**DIRECTIONS**
Retype the listing exactly, with no images.

**DATA SHOWN**
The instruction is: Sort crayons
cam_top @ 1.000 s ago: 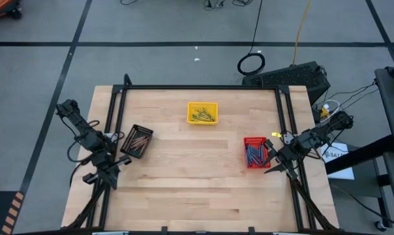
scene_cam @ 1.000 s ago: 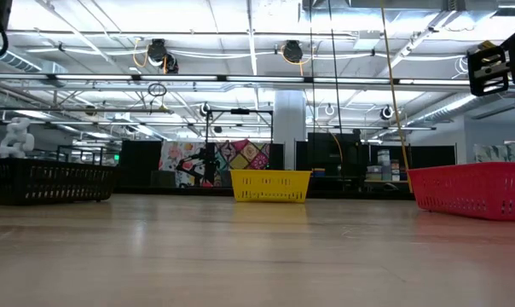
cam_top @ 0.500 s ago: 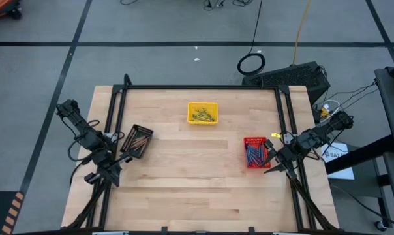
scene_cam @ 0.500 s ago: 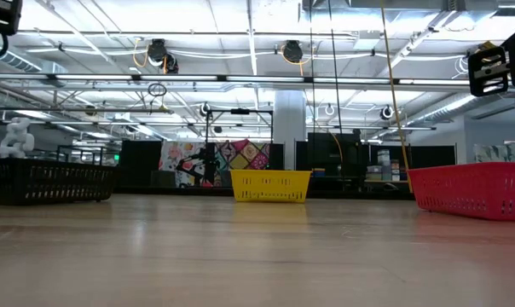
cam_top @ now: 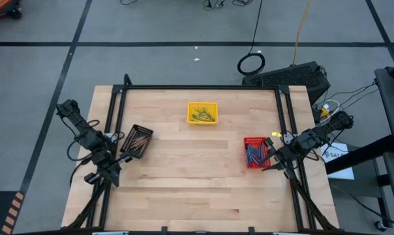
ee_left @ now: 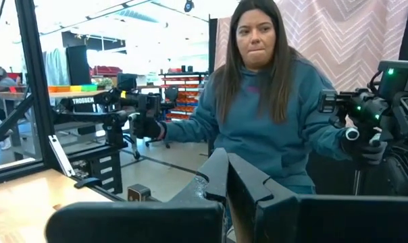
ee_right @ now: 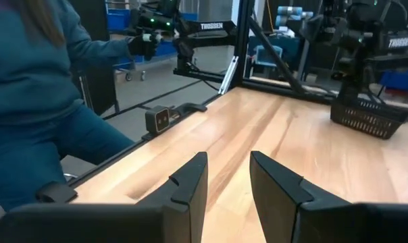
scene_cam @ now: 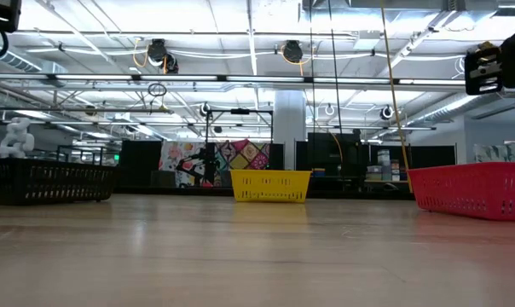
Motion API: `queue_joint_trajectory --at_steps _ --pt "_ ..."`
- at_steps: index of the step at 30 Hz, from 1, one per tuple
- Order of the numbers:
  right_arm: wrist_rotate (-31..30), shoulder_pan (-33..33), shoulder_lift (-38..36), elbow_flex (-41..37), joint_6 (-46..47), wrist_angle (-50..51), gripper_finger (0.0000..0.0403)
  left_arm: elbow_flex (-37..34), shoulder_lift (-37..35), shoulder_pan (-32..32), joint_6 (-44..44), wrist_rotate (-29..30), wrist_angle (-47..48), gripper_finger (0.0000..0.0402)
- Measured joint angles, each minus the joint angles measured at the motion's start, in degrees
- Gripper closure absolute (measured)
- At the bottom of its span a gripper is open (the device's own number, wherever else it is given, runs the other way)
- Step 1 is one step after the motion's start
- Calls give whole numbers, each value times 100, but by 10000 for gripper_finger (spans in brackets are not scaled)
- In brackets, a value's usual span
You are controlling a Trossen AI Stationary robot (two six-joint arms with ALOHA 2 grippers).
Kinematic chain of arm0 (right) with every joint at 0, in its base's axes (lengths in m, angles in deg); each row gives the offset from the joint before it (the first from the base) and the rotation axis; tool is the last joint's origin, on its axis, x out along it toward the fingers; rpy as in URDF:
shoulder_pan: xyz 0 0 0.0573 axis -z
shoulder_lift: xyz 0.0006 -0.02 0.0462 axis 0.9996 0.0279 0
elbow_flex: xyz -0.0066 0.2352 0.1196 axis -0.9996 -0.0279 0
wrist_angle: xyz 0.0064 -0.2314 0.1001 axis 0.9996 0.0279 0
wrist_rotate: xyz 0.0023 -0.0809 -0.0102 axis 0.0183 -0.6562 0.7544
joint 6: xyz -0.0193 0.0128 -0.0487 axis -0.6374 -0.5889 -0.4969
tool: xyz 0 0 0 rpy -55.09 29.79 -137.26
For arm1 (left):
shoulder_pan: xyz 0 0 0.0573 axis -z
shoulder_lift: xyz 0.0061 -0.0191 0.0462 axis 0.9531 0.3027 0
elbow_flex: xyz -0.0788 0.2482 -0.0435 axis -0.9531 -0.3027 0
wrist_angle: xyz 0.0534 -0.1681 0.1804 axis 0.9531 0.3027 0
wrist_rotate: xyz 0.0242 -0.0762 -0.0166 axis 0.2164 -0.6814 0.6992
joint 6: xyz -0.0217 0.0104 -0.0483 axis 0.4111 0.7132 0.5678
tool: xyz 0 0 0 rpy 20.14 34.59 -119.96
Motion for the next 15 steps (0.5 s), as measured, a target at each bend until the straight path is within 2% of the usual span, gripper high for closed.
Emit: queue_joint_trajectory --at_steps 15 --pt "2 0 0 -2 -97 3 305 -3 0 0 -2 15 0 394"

**YOUR RESPONSE**
The instruction is: Sort crayons
cam_top @ 1.000 s ago: 
scene_cam @ 1.000 s ago: 
cam_top @ 0.500 s ago: 
scene_cam @ 0.500 s ago: 
cam_top @ now: 
ee_left @ now: 
ee_right @ now: 
scene_cam @ now: 
Motion API: `queue_joint_trajectory --at_steps _ --pt "_ ..."`
- at_steps: index of the step at 30 Hz, from 1, one per tuple
- Order of the numbers:
  right_arm: wrist_rotate (-31..30), shoulder_pan (-33..33), shoulder_lift (-38..36), elbow_flex (-41..37), joint_6 (-46..47), wrist_angle (-50..51), gripper_finger (0.0000..0.0403)
  left_arm: elbow_flex (-37..34), shoulder_lift (-37..35), shoulder_pan (-32..32), joint_6 (-44..44), wrist_rotate (-29..30), wrist_angle (-47..48), gripper_finger (0.0000..0.0402)
- Measured joint angles, each minus the joint angles measured at the motion's start, in degrees
- Gripper closure absolute (measured)
- At the bottom of its span a gripper is open (the device's own number, wherever else it is given, runs the other way)
- Step 1 is one step after the motion's start
- Calls give whole numbers, each value times 100, but by 10000 for gripper_finger (spans in brackets are not scaled)
- In brackets, a value's usual span
You are controlling a Trossen AI Stationary robot (two six-joint arms with ALOHA 2 grippers).
Kinematic chain of arm0 (right) with every joint at 0, in its base's axes (lengths in m, angles in deg); each row gives the offset from the joint before it (the first from the base) and the rotation axis; tool is the last joint's origin, on its axis, x out along it toward the fingers; rpy as in URDF:
shoulder_pan: xyz 0 0 0.0573 axis -z
shoulder_lift: xyz 0.0006 -0.02 0.0462 axis 0.9996 0.0279 0
elbow_flex: xyz -0.0066 0.2352 0.1196 axis -0.9996 -0.0279 0
wrist_angle: xyz 0.0064 -0.2314 0.1001 axis 0.9996 0.0279 0
wrist_rotate: xyz 0.0023 -0.0809 -0.0102 axis 0.0183 -0.6562 0.7544
joint 6: xyz -0.0193 0.0128 -0.0487 axis -0.6374 -0.5889 -0.4969
tool: xyz 0 0 0 rpy -55.09 29.79 -137.26
For arm1 (left):
shoulder_pan: xyz 0 0 0.0573 axis -z
shoulder_lift: xyz 0.0061 -0.0191 0.0462 axis 0.9531 0.3027 0
elbow_flex: xyz -0.0788 0.2482 -0.0435 axis -0.9531 -0.3027 0
wrist_angle: xyz 0.0534 -0.1681 0.1804 axis 0.9531 0.3027 0
wrist_rotate: xyz 0.0242 -0.0762 -0.0166 axis 0.2164 -0.6814 0.6992
joint 6: xyz -0.0217 0.0104 -0.0483 axis 0.4111 0.7132 0.5678
tool: xyz 0 0 0 rpy 20.14 34.59 -119.96
Motion for the next 15 steps (0.5 s), as measured, a target at each bend until the straight path is within 2% of the usual span, gripper high for closed.
Emit: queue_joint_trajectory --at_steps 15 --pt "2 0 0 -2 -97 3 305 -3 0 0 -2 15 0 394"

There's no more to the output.